*Brief:* Reproduce the data below in full and to the letter, images excepted.

*Data excerpt:*
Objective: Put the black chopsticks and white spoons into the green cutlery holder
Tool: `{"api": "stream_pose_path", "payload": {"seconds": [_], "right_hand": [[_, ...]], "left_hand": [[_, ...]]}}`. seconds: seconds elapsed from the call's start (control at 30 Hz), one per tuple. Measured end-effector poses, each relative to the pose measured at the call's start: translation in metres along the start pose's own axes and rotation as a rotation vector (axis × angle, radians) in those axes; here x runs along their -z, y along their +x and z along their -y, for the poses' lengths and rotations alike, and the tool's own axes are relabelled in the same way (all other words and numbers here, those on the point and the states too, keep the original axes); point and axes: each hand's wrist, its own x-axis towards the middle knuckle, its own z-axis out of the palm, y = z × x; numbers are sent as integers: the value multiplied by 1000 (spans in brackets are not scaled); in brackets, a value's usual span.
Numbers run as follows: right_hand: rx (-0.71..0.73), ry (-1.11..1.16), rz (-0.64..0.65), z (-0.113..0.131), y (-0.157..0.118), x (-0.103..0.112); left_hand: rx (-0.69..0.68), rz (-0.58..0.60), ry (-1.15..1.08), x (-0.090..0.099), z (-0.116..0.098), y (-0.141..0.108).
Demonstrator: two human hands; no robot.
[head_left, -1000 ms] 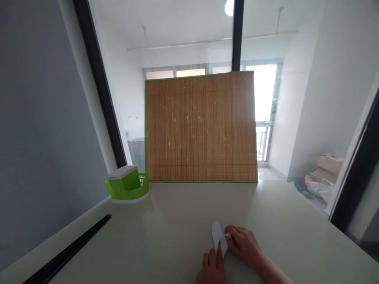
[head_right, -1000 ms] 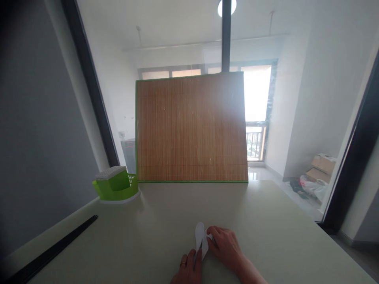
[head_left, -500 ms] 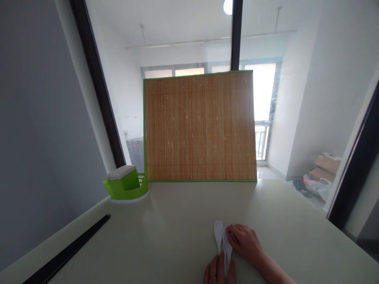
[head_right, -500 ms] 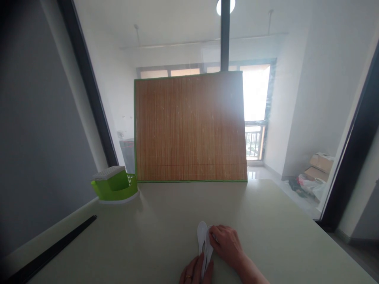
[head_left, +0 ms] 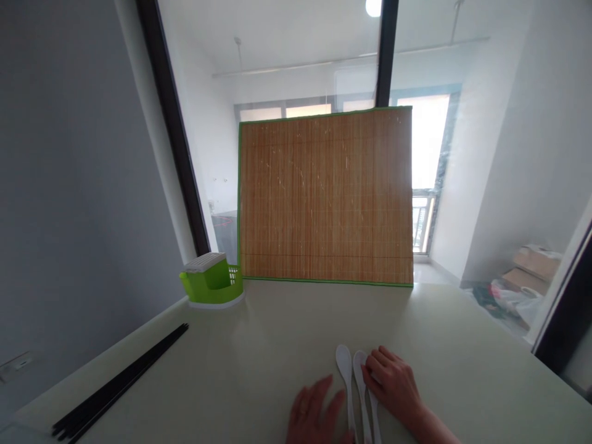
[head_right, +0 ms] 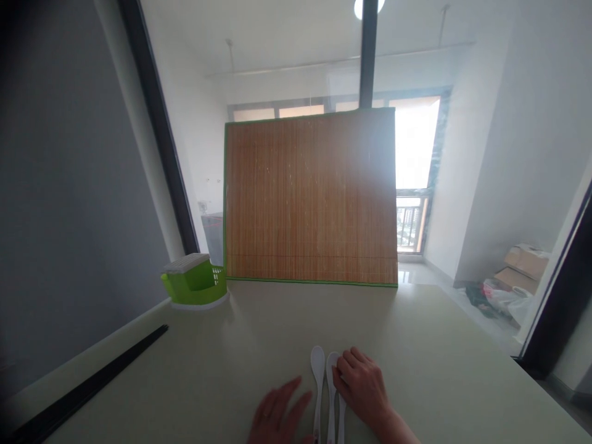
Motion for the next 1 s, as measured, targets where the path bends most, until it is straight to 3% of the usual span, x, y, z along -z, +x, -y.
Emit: {"api": "stream_pose_path", "payload": {"seconds": [0.03, 0.13, 0.23, 0.3, 0.4, 0.57, 0.73, 0.83, 1.0], "right_hand": [[19, 24, 12, 3, 1, 3], [94, 127, 58, 9, 4, 10], [241, 202, 107, 11, 6, 11], [345, 208, 139, 9, 6, 5], [442, 190, 154, 7, 4, -6], [454, 228, 241, 12, 5, -8], [351, 276, 334, 22, 10, 12], [342, 294, 337, 23, 11, 15], [355, 336, 346, 19, 8, 8]], "left_hand": [[44, 33, 20, 13, 26, 1], [358, 89, 158, 52, 114, 4], [585, 165, 347, 83, 196, -3], [733, 209, 475, 98, 240, -15], [919, 254, 598, 116, 281, -40], [1016, 417, 587, 132, 308, -71], [953, 511, 553, 138, 312, -69], [923, 516, 544, 132, 300, -60], [850, 520, 513, 112, 258, -42]]}}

*Answer for this exercise:*
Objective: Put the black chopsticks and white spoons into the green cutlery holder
Tool: `{"api": "stream_pose_path", "payload": {"seconds": [_], "right_hand": [[_, ...]], "left_hand": [[_, ...]]}}`. seconds: seconds elapsed from the call's start (control at 30 Hz), one per tuple. Measured end-effector poses, each relative to the pose measured at the call's start: translation in metres along the start pose's own axes and rotation as a rotation vector (axis × angle, radians) in those axes; here x runs along their -z, y along their +x and z along their -y, for the poses' lengths and rotations alike, and the tool's own axes are relabelled in the same way (all other words and numbers here, those on the point and the states too, keep the original axes); point and axes: each hand's wrist, its own x-axis towards the middle knuckle, its own z-axis out of the palm, y = z × x; numbers are sent as integers: the value multiplied by 1000 (spans in brackets are not scaled); in brackets, a value's usual span.
Numbers run as follows: right_hand: rx (-0.71..0.73), ry (-1.11..1.16), rz (-0.64..0.65), z (-0.113..0.131), y (-0.157..0.118), x (-0.103..0.112); left_hand: rx (-0.69..0.68), rz (-0.58..0.60), ry (-1.15..1.08), x (-0.090..0.099), z (-0.116..0.098), y (-0.141..0.108).
Demonstrator: two human hands; no robot.
[head_left, -1000 ms] 
[head_right, -1000 ms] 
[head_left, -500 ms] 
[head_right, -500 ms] 
[head_left, +0 ms] 
[head_right, +0 ms] 
Motion for the next 1 s, as measured, targets where the path bends most, until it is straight to 3% of the usual span, x, y, z along -z, +x, -y.
Emit: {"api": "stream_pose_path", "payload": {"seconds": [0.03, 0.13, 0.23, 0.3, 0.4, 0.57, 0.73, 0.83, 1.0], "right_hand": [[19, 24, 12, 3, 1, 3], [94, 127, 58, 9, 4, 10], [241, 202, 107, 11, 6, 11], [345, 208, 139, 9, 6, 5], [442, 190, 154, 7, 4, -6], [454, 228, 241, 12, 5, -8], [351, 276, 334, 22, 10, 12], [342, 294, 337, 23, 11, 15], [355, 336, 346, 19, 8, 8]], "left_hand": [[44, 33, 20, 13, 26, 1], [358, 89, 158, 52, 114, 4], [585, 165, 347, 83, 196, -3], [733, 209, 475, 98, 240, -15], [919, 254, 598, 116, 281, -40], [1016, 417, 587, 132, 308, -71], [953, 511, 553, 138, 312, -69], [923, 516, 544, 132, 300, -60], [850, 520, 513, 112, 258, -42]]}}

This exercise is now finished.